Oh iya, aku dan Dini teman satu kostan dan kami sangat akrab. Bahkan sudah seperti saudara kandung.
"Iya."
"Gimana tadi?" tanya Dini sedikit menggodaku.
"Apanya?" tanyaku.
"Ah.. Sudahlah." Dini melempar tubuhnya ke kasur tepat di sampingku.
"Kamu tau dia di belakangku?"
"Bagaiman gak tau, dia itu manusia dan nyata pasti aku bisa melihat dia dengan jelas." jawab Dini.
"Kamu suka dia?" tanyaku.
"Gaklah, jelas dia suka kamu. Gak akan aku menyukai apa yang sahabatku sukai." jawabnya.
"Kata siapa aku suka dia?"
"Aku sudah lama berteman denganmu, kamu bukan tipe cewek yang mudah kasih nomor ponsel ke orang lain apalagi itu cowok." jawab Dini sambil sibuk scroll beranda Facebook.
"Benarkah?"
"Aneh bukan?" tanya Dini.
"Tidak juga." jawabku mencoba menepis perkataan Dini.
"Jangan berpura pura, atau aku akan gelitikin kamu sampe kamu ngompol." ancam Dini.
"Awas aja kalo berani, gak ku bukain pintu nanti."
"Kamu lupa atau gimana?" tanya Dini langsung duduk menghadap ke arahku.
"Memangnya kenapa?" tanyaku.
"Kitakan punya kunci masing masing mamang." jawabnya sambil mentoyor kepalaku.
Aku hanya tertawa, aku mentertawakan kebodohanku yang lagi lagi terualang lagi. Aku selalu lupa kalo kami pegang kunci masing masing.
"Kumat pikunnya Nek?" tanya Dini.
"Jangan kurang ajar ya Cu." ledekku.
"Ampun Nek, Cucu gak mau kualat." jawab Dini sambil tertawa.
Lagi lagi Dia membuatku tertawa, ini alasan kenapa aku sangat dekat dengannya. Selain dari alasan kami sama sama perantau, ya ini. Dia gila dan bobrok membuatku nyaman saat dekatnya, sebanyak apapun masalahku dia dengan cepat menghilangkannya.

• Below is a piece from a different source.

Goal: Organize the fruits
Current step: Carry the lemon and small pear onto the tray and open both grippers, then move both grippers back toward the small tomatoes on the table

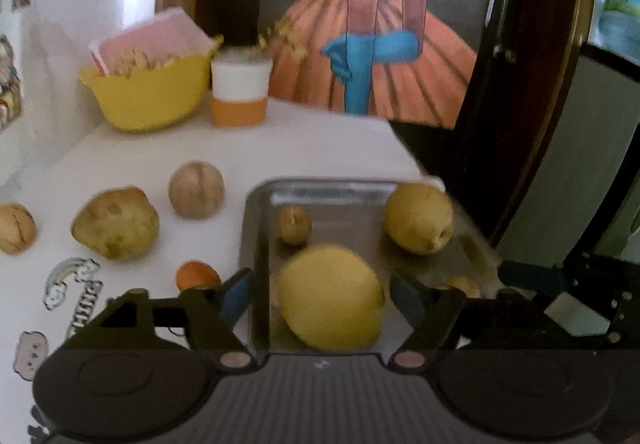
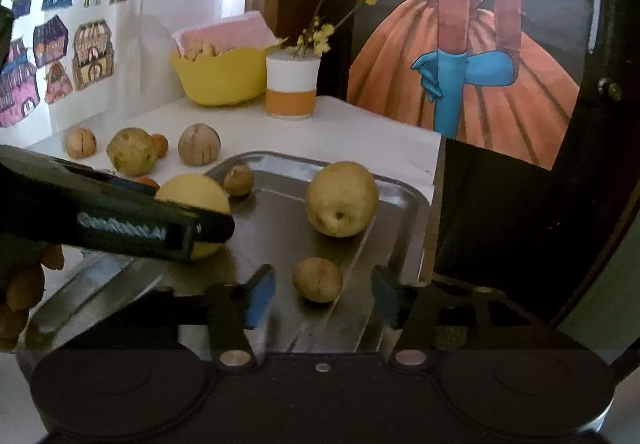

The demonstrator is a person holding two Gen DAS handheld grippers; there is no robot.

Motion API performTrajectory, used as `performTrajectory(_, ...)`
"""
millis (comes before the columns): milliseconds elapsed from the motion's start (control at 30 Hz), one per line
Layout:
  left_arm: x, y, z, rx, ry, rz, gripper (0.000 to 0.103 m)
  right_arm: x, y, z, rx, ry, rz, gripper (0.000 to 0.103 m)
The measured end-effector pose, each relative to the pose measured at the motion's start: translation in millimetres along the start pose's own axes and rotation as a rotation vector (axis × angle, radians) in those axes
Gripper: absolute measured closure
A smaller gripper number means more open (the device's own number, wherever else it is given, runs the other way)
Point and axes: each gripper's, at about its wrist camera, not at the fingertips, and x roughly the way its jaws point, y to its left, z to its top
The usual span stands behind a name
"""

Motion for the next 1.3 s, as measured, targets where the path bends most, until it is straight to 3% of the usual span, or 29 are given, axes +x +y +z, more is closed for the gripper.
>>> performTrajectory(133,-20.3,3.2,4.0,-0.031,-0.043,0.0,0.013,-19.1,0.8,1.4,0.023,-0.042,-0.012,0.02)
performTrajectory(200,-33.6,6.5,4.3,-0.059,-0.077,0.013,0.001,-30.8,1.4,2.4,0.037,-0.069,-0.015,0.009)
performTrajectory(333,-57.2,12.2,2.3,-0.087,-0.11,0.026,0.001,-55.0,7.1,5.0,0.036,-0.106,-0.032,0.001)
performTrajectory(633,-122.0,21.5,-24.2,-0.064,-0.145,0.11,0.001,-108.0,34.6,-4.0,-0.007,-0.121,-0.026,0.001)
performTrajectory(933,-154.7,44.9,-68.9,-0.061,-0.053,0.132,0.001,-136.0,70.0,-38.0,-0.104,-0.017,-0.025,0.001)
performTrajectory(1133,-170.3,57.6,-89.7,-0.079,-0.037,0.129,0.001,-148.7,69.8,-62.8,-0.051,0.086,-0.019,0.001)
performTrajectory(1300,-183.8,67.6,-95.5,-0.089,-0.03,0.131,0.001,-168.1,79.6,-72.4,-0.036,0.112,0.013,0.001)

Aku rasa inilah yang di sebut sahabat, saling membantu dan melengkapi. Beruntung aku memiliki teman seperti dia, sangat bisa di andalkan dan mengayomi.
"BTW, kalo kamu jadian sama A'arav jangan lupa traktir aku yaaa." godanya lagi.
"Oke, tapi kamu yang bayarin ya." jawab ku.
"Itu namanya aku yang traktri kamu Nenek." jawab Dini dengan ekspresi kesalnya.
"Sabar, orang sabar di sayang tuhan."
"Di sayang tuhan itu nyeremin." jawab Dini.
"Lah, kenapa?" tanyaku.
"Kata orang, kalo ada yang meninggal pasti bilang yang meninggal itu di sayang tuhan makanya di cabut nyawanya cepat. Kan serem Nek." jawabnya dengan wajah serius.
Aku hanya menepuk jidatnya, bagaimana bisa dia bilang begitu. Benar benar sengklek otaknya.